| A stern rebuke to the inanely blathering Gallup Organization |
George Gallup, Jr
I have written before here on the pages of FGAQ [and yes, I am well aware of the fact that these are not actual 'pages', but you must forgive an old pollster his habits] about the pioneering work of the statistical analyst who bequeathed to me my name, and how his career was nearly ruined by his faulty prediction of a Dewey victory in the 1948 presidential election, an unforced error committed through the simple omission of the proper follow up question.
It is a lesson that I never forgot once I took over the helm of the mighty ship Gallup. Indeed, I was nearly legendary for my follow-up questions, and there is a simple reason why - at the time when I would be making my initial query, my mind would be whirling with the formulation of a follow-up. [As an example, the 1996 presidential elections were preceded by a number of polls showing Bob Dole trouncing Bill Clinton, a result that I found to be highly unlikely. Prior to our own poll, I instructed our interviewers to ask the following to anyone who selected Dole - "Oh, really?" Needless to say, our poll was on the money, and our glory continued to grow.]

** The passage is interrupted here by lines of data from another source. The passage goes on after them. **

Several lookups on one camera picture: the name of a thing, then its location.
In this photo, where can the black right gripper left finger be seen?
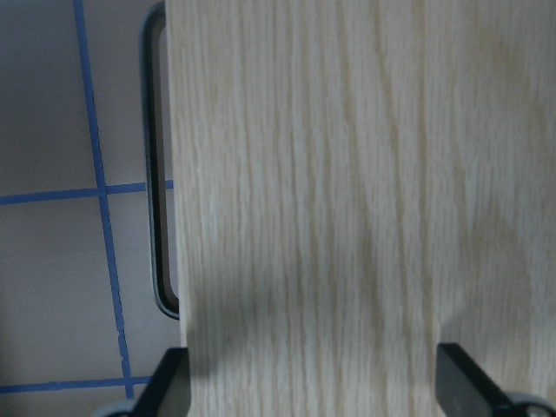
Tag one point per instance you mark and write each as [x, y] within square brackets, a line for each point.
[168, 392]

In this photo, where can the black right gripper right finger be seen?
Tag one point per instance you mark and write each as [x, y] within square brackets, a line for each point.
[462, 388]

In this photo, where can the light wood drawer front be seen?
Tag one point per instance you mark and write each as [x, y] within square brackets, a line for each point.
[355, 182]

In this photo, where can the blue tape lower horizontal line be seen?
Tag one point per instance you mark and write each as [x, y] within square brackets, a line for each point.
[68, 385]

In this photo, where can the blue tape horizontal line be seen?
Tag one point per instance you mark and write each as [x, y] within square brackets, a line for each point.
[68, 194]
[68, 385]

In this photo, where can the blue tape upper horizontal line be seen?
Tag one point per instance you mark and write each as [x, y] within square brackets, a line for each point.
[68, 194]

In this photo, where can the blue tape vertical line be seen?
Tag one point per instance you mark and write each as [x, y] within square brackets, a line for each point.
[103, 201]

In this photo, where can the dark metal drawer handle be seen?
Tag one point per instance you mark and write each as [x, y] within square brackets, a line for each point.
[149, 60]

Sadly, current Gallup CEO Jim Clifton - a man who is, alas, neither blood nor spiritual kin - has not always been as keen on this sort of follow-up and follow through. I have upbraided him on numerous occasions for his slovenly work ethic to little avail. [More accurately, I have seriously reproached his secretary, as Mister Clifton finds a way to avoid my calls]. The current Gallup Organization is always polling, polling, incessantly polling, with little regard to the importance or significance of the matter at hand. Furthermore, after completing one of these ludicrous samples, Gallup has now taken to formatting them into ludicrous attention-seeking opinion pieces, as though the facts were unable to speak for themselves.

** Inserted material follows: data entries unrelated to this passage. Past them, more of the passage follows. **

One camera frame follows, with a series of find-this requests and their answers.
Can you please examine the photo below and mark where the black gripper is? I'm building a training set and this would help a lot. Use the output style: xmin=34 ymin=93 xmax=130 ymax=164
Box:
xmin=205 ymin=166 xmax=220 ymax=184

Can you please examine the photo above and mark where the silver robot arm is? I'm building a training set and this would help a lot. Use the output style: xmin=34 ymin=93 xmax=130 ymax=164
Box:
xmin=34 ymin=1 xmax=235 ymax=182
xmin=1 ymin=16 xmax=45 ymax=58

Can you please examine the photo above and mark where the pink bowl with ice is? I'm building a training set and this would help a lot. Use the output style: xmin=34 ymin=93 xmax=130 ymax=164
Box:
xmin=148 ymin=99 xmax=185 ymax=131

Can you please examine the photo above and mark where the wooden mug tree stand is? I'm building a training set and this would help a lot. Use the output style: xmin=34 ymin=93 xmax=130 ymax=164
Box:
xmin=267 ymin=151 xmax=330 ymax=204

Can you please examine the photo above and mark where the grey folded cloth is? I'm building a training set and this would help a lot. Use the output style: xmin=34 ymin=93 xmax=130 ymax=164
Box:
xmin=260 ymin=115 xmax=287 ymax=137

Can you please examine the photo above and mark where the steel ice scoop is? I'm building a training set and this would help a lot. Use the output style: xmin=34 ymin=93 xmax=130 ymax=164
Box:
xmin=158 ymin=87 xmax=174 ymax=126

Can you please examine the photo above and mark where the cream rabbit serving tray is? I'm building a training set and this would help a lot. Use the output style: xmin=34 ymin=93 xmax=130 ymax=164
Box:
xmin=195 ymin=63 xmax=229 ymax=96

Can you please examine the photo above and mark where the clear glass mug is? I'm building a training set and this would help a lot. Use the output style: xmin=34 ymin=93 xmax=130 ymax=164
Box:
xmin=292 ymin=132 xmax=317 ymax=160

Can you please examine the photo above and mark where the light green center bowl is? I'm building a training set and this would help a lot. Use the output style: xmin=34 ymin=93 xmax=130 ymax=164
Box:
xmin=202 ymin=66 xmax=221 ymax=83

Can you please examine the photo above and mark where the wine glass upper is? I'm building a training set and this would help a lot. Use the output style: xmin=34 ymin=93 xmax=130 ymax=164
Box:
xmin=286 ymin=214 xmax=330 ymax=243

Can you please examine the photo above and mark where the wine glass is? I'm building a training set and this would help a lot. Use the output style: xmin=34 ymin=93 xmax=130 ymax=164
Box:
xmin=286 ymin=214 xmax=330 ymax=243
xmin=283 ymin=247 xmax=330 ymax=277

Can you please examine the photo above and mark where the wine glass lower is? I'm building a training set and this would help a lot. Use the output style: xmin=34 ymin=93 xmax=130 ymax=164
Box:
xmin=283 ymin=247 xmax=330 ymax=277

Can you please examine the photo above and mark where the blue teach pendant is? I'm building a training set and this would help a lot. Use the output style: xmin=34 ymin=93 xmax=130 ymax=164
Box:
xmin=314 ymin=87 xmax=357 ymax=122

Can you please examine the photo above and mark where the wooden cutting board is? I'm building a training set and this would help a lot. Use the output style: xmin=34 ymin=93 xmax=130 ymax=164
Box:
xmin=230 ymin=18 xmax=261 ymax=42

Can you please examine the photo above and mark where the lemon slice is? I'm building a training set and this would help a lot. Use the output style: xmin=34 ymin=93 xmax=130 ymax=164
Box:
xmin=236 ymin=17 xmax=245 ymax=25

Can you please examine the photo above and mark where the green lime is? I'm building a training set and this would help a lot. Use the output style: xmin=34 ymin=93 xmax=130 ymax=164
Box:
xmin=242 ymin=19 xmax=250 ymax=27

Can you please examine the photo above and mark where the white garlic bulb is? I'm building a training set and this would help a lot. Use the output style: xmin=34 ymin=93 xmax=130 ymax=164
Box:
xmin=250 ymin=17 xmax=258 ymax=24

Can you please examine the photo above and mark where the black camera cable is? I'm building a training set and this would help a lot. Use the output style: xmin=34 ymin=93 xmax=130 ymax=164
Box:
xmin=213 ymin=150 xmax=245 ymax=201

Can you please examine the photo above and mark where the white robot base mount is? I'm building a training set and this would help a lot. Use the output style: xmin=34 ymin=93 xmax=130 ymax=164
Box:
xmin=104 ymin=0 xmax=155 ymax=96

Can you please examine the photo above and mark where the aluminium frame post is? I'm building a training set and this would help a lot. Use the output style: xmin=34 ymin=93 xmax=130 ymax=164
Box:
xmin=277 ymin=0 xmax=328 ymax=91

No real newsman reads a Gallup poll for it's entertainment value or 'political slant', they read the topic, and they note the numbers. This is the reason that I nearly suffered apoplexy today when I read the latest piece of excretory brouhaha to bear the Gallup logo - 'Majority Rates Obama Same or Worse Compared With Bush'.
With trembling hands I began to delve into the raw data, scant as it was. My keen pollsters eye had immediately fixed on the word 'same', a loaded word if there ever was one. I shuddered to think of the many ways in which that short adjective could be abused, and I was right to shudder. To wit: 34% of respondents did indeed say that Obama was worse than Bush, while 22% said that he was 'the same', and I cannot deny that this equals 56%, thus making the headline technically true. What may not be immediately clear to the unskilled analyst, however, is the fact that 43% responded that Obama was better than Bush, while the coalition of the wishy-washey malcontents still provided 22% who voted 'same'. For those of you keeping score at home, that equals 65%, meaning that the only way to honestly report the results would have been 'Majority Rates Obama Same or Better Compared With Bush'. This is the way that facts become fictions, and I vigorously object.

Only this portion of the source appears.